◆ **PROBLEM DESCRIPTION**
Output each line exactly as written, from the first line of the records to the line bearing "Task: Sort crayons", inclusive, while leaving every picture out.

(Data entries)
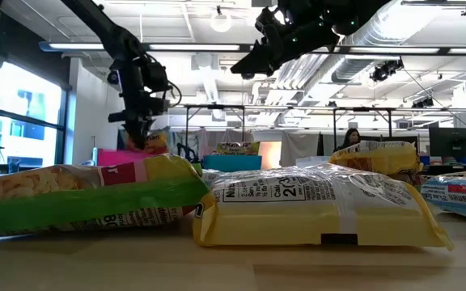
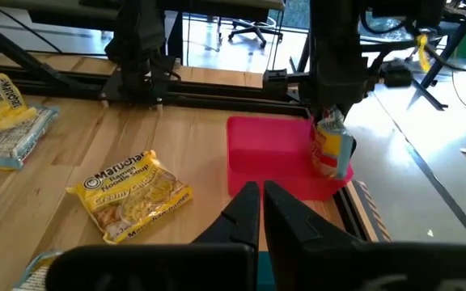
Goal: Sort Maruchan noodles
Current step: Put the top blue noodle pack into the red bin
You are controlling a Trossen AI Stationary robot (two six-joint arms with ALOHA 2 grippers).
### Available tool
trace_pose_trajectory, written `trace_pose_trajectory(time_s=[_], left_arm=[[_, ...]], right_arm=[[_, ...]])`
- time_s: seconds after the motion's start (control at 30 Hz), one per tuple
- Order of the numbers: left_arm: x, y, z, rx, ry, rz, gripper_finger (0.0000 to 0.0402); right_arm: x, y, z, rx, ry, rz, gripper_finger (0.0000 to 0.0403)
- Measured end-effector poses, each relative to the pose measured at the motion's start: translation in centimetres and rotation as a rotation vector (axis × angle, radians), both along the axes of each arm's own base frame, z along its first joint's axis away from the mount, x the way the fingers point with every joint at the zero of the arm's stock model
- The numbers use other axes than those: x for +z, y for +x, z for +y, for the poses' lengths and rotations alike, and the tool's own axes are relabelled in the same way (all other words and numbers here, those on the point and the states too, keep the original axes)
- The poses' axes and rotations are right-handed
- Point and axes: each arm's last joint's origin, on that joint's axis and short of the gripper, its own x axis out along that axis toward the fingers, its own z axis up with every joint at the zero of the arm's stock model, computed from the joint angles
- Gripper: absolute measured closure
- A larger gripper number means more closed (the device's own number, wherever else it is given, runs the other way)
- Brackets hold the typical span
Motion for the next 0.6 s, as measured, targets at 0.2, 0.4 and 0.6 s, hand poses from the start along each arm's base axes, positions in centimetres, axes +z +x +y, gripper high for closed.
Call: trace_pose_trajectory(time_s=[0.2,0.4,0.6], left_arm=[[0.92,-0.18,-0.3,0.019,0.028,-0.012,0.0334],[0.7,-0.13,-0.2,0.024,0.025,-0.006,0.0334],[0.44,0.01,-0.05,0.04,0.008,-0.034,0.0335]], right_arm=[[0.0,0.0,-0.01,0.0,0.0,0.0,0.04],[0.0,0.0,0.0,0.0,0.0,0.0,0.04],[0.0,0.0,0.0,0.0,0.0,0.0,0.04]])
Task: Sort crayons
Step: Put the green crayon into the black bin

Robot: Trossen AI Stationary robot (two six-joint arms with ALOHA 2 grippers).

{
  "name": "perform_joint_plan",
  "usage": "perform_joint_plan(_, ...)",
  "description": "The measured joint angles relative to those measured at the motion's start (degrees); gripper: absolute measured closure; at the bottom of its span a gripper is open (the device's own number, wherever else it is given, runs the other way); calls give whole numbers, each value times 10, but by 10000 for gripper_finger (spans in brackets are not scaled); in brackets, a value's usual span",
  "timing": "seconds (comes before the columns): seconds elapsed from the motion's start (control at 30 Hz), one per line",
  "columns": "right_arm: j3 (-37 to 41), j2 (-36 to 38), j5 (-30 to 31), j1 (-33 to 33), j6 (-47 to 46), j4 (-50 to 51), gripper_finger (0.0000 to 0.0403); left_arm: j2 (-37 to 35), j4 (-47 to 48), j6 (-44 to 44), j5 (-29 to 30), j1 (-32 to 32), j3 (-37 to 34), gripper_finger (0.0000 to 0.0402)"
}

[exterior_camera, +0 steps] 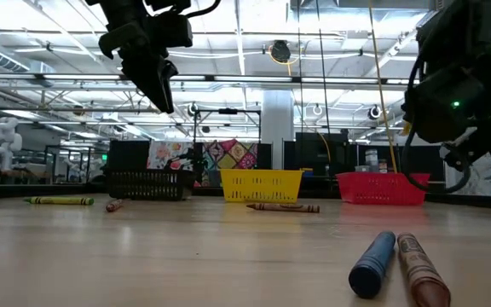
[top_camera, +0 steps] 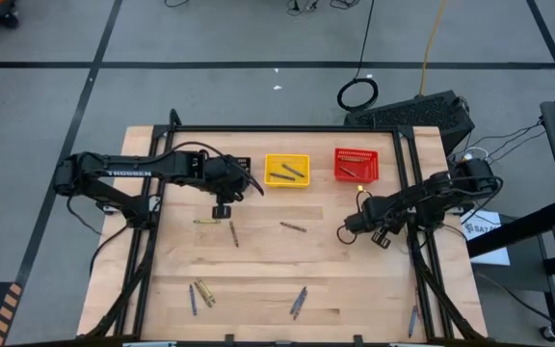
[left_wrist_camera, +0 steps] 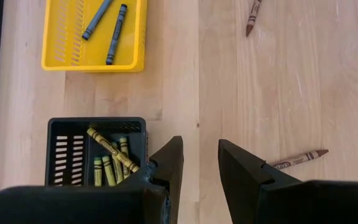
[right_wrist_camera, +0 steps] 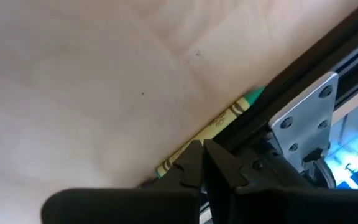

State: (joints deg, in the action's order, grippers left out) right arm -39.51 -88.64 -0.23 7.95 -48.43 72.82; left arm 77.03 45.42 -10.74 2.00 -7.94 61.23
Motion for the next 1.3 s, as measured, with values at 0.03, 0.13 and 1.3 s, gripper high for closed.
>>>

◆ **SOLUTION**
Goal: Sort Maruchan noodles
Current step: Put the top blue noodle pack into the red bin
You are controlling a Trossen AI Stationary robot (two six-joint arms with ALOHA 2 grippers).
### Available tool
trace_pose_trajectory, written `trace_pose_trajectory(time_s=[_], left_arm=[[_, ...]], right_arm=[[_, ...]])`
- time_s: seconds after the motion's start (control at 30 Hz), one per tuple
- Order of the numbers: left_arm: x, y, z, rx, ry, rz, gripper_finger (0.0000 to 0.0402); right_arm: x, y, z, rx, ry, rz, gripper_finger (0.0000 to 0.0403)
- Measured end-effector poses, each relative to the pose measured at the motion's start: translation in centimetres and rotation as a rotation vector (axis × angle, radians), both along the axes of each arm's own base frame, z along its first joint's axis away from the mount, x the way the fingers point with every joint at the zero of the arm's stock model
- The numbers use other axes than those: x for +z, y for +x, z for +y, for the poses' lengths and rotations alike, and the tool's own axes are relabelled in the same way (all other words and numbers here, those on the point and the states too, keep the original axes)
- The poses' axes and rotations are right-handed
- Point and axes: each arm's last joint's origin, on that joint's axis and short of the gripper, its own x axis out along that axis toward the fingers, its own z axis up with every joint at the zero of the arm's stock model, computed from the joint angles
- Gripper: absolute measured closure
- A larger gripper number means more closed (the device's own number, wherever else it is given, runs the other way)
- Brackets hold the typical span
Motion for the next 0.6 s, as measured, targets at 0.2, 0.4 and 0.6 s, hand poses from the start along each arm's base axes, positions in centimetres, axes +z +x +y, gripper high for closed.
Call: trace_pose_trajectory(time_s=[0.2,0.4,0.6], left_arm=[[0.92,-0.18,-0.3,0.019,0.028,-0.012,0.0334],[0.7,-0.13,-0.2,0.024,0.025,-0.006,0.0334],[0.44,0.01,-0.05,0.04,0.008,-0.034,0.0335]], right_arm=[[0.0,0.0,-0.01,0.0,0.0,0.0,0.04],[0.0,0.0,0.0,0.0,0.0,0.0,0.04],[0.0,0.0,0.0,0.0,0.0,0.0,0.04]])
Task: Sort crayons

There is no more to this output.